I was quite surprised at how quickly the translation of the short interview with Bernard Stiegler in le Monde spread on twitter, which is not usual for my posts…
Anyway, I have been struck by a similarity in ethos between the comments made by Bernard Stiegler in his interview and the commentary provided by Bruno Latour in an op-ed (translated by Jane Kuntz) for Reporterre, entitled “The Other State of Urgency” [via Installing (Social) Order].
It is an ethos of calling for the casting-off of a short-termism or ‘death-wish’ (pace Latour) focussed on (inadequately mitigating) destruction–destruction of states, of peoples and of our planet–towards affirming what Stiegler calls a ‘genuine’ future and what Latour sees as a taking of fate into our our hands. One might see it as a loosely vitalist ethos: an affirmation of life and its pluri-potency.

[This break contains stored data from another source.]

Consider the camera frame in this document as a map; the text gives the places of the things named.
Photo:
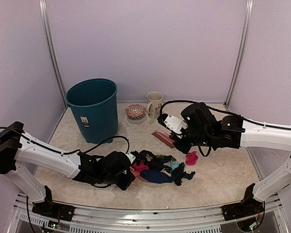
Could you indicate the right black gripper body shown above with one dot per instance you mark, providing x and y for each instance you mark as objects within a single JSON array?
[{"x": 198, "y": 138}]

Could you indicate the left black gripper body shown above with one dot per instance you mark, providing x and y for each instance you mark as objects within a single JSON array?
[{"x": 123, "y": 185}]

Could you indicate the pink hand brush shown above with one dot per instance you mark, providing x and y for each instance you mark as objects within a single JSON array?
[{"x": 164, "y": 137}]

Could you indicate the pink dustpan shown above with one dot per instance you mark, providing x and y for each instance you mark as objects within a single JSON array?
[{"x": 139, "y": 166}]

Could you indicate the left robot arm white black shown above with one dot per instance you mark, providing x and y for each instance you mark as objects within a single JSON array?
[{"x": 18, "y": 147}]

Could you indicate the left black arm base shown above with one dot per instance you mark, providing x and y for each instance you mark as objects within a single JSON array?
[{"x": 47, "y": 207}]

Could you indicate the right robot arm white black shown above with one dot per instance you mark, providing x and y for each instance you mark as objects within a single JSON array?
[{"x": 199, "y": 127}]

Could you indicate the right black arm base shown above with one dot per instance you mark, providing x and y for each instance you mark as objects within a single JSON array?
[{"x": 248, "y": 206}]

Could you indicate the pile of coloured scraps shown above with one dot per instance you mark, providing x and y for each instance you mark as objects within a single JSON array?
[{"x": 163, "y": 168}]

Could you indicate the dark blue scrap right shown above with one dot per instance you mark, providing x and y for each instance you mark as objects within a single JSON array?
[{"x": 189, "y": 176}]

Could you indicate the beige ceramic mug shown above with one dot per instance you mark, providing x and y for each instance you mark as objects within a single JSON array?
[{"x": 154, "y": 103}]

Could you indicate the patterned small bowl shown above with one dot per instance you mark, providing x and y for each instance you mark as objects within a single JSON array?
[{"x": 135, "y": 111}]

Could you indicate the teal plastic bucket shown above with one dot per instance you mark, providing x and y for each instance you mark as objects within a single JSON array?
[{"x": 94, "y": 106}]

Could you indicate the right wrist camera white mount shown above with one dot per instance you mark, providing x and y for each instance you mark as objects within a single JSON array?
[{"x": 172, "y": 123}]

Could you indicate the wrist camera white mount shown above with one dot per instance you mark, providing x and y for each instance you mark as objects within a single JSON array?
[
  {"x": 131, "y": 157},
  {"x": 172, "y": 123}
]

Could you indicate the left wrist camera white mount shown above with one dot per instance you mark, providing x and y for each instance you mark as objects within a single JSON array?
[{"x": 131, "y": 157}]

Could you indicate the aluminium front rail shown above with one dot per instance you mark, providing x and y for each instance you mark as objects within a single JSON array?
[{"x": 88, "y": 219}]

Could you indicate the right aluminium corner post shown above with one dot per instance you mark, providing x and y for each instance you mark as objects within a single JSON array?
[{"x": 241, "y": 52}]

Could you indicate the aluminium corner post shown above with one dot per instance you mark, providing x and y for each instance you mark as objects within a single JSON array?
[
  {"x": 241, "y": 52},
  {"x": 51, "y": 50}
]

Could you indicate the left aluminium corner post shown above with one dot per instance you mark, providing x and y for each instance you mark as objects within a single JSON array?
[{"x": 51, "y": 50}]

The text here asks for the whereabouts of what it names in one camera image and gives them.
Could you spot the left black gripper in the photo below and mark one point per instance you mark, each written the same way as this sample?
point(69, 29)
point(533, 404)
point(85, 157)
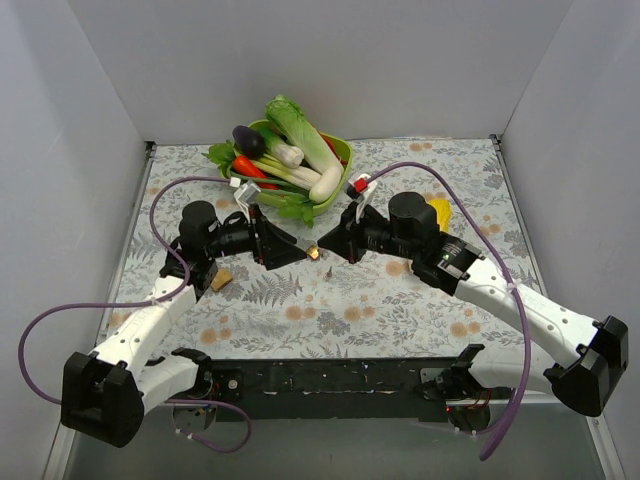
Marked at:
point(256, 237)

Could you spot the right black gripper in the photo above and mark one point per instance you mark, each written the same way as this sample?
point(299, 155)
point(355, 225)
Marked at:
point(355, 238)

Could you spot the small brass padlock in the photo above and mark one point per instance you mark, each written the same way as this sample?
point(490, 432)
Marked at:
point(313, 252)

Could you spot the large brass padlock with keys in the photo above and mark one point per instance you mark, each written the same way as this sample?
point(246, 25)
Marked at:
point(221, 279)

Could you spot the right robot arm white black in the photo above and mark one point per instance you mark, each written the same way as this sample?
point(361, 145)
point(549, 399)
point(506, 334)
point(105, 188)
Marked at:
point(573, 357)

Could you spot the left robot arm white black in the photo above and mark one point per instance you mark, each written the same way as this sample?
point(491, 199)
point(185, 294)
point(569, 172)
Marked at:
point(107, 393)

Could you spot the green celery leaves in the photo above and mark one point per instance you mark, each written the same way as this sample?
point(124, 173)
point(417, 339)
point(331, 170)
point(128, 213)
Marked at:
point(297, 208)

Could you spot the green long beans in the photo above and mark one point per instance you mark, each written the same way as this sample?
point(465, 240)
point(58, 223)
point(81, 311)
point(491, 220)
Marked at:
point(284, 187)

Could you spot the floral table mat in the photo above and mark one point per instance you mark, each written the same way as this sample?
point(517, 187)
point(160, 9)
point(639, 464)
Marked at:
point(328, 307)

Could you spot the white radish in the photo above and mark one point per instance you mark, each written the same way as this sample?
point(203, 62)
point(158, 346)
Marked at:
point(326, 185)

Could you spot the green plastic basket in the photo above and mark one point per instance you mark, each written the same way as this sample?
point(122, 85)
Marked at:
point(298, 173)

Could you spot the red orange pepper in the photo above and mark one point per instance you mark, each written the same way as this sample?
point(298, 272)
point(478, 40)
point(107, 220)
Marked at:
point(244, 166)

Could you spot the white green leek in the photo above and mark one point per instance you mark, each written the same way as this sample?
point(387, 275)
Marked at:
point(289, 155)

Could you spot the yellow napa cabbage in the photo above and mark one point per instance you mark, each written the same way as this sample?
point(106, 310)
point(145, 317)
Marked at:
point(443, 212)

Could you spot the purple eggplant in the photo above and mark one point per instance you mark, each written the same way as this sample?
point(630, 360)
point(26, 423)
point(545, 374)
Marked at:
point(249, 141)

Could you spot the green napa cabbage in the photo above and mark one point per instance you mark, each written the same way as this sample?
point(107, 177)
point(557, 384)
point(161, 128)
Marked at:
point(290, 120)

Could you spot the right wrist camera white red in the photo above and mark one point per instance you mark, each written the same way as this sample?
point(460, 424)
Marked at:
point(361, 189)

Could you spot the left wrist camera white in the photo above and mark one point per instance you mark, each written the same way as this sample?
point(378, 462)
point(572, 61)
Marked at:
point(244, 194)

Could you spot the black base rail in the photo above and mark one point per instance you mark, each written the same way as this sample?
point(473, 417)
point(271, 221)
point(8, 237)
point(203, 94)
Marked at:
point(318, 389)

It seems to me significant that both Latour and Stiegler frame the issue in relation to the anthropocene and the COP21 talks being held in Paris. For both of them, the affirmation of a ‘genuine’ future entails combining stances towards ecological, economic, political and scientific atmospheres. Such an affirmation of a sustainable path towards a future of the living is set in contra-distinction to a rhetoric of war, which both thinkers reject in their own ways. To submit to war, in the manner of the French government, is to submit to a short-term imperative to (re)act, but to act for whom and to what ends is a question both Latour and Stiegler find troubling. It is analogous to government via catastrophism – such forms of reaction are already presumed in the mode of ‘normal’ operation: the ‘everywhere war’ and ‘state of exception’ is the new ‘normal’.
Who could argue against an affirmation of hope? I certainly would not. Yet, while there is plenty of diagnosis of the ‘state of urgency’, we are left to ponder: what is to be done?
I don’t think I buy Stiegler’s eurocentric call for policy, it is too easy to see how–even with the best of intentions–this would slip into the kind of technocratic malaise that has buggered up the Mediterranean EU countries. Yet, at least Stiegler attempts to offer strategies – and I think the wider outlining of a political-economics of contribution and of a kind of ‘neganthropy‘, while somewhat grandiloquent, remain inspiring. I would be very curious to see what Latour would suggest in order to “invent demonstrations more innovative than yet another march from Place de la République to Place de la Nation.”
It is, of course, excruciatingly hard to offer strategies for action – as Zizek likes to quip: we can see why it has been suggested that it is easier to imagine the end of the world than an end to the ideological milieu of capitalism. Working for a ‘genuine’ future hurts, but as both Latour and Stiegler demonstrate: it remains the task at hand.